Table 2 summarizes the preliminary results of the above four indicators. GPR and SVR are the two most effective algorithms; this good prediction accuracy result cannot be attributed to the algorithms only but illustrates the importance of the global optimal feature subset (Figure 2). On the other hand, considering only R², RMSE, and MAE (Equations 1 –3), these three indicators, one of Bayes and MLR should be chosen as the meta-learner. However, these two algorithms perform poorly at ERR _± 20% (Equation 4), so SVR is more suitable as a meta-learner. The kernel function of SVR uses radial basis functions. All other parameters use the default parameters from scikit-learn.

Table 2

Table 2. Comparison of prediction performance of machine learning algorithms.

3.3 Heuristic-stacking ensemble learning

The commonly used methods for ensemble learning are bagging, boosting, and stacking. However, the first two are often used in classification tasks (37). In addition, both methods are homogeneous ensemble learning, while stacking is heterogeneous ensemble learning, which can effectively integrate different algorithms to solve the problem of simultaneous non-linearity and linearity. Stacking ensemble learning should satisfy the following conditions as much as possible (38):

• The prediction accuracy of the meta-learners should be better than others.

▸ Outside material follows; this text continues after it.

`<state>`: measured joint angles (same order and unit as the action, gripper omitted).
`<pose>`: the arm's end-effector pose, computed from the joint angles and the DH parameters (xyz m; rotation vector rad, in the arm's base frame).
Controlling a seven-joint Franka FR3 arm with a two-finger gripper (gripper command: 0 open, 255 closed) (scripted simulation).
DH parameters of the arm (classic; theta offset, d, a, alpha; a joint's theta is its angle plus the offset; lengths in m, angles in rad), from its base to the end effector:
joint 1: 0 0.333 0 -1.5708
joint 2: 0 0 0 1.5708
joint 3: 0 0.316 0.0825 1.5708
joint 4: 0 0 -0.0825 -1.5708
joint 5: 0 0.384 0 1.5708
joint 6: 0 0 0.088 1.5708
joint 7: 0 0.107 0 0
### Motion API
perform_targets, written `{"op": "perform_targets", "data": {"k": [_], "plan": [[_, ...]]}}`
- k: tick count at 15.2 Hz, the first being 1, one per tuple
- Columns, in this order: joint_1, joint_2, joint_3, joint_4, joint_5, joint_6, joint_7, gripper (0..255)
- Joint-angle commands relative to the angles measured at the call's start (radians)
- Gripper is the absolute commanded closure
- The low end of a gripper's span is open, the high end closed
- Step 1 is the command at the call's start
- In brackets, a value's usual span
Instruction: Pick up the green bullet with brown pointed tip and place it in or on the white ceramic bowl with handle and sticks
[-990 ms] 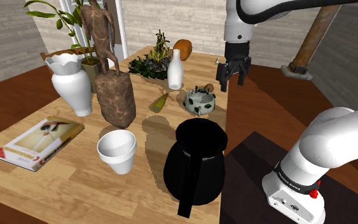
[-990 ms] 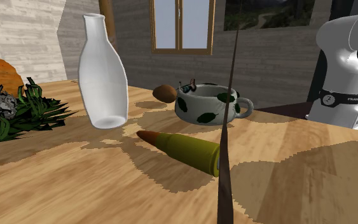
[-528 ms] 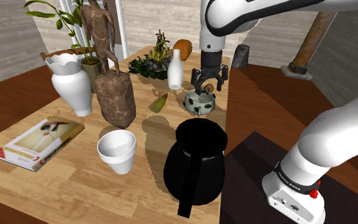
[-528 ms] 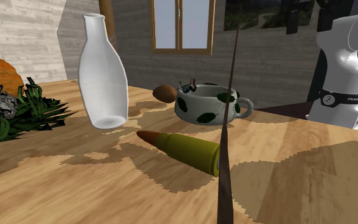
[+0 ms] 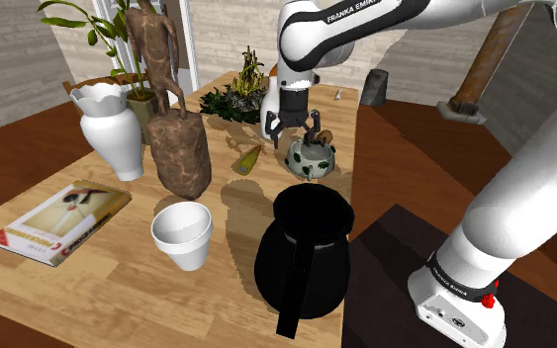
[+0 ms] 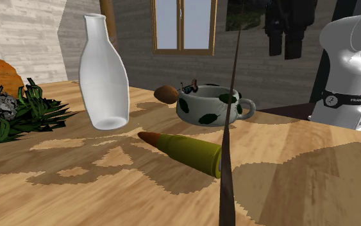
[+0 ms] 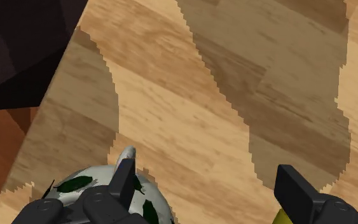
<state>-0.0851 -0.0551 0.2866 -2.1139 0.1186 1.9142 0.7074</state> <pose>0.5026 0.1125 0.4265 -2.9914 0.8531 0.2686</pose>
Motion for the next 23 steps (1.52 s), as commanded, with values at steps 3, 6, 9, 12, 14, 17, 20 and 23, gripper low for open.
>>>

• Selected algorithms should have different characteristics.

Traditional-stacking ensemble learning has obvious drawbacks, as shown in Supplementary Figure S7. Traditional-stacking ensemble learning uses arithmetic averaging to generate a new test set. This method will erase the superiority of the base learner in the training set. Wolpert said the improvement direction of stacking ensemble learning can be considered with RMSE (Equation 2) reciprocal weighting and multilayer grid structure (38). But this grid structure suffers from serious overfitting and therefore is not included in the subsequent improvement directions. Weighted-stacking ensemble learning is a weighted average of the inverse of the RMSE instead of the arithmetic average, as shown in Supplementary Figure S8. However, there is no objective metric to measure the difference between the two algorithms. Bidirectional feature search is recruited to choose an algorithm (meta-learner) for stacking. The pseudocode of heuristic-stacking ensemble learning is shown in Supplementary Table S2. There are three requirements to use proposed heuristic-stacking ensemble learning:

• Base learners added by forward learner search cannot be deleted by backward learner search.

• Base learners deleted by backward learner search cannot be added by forward learner search.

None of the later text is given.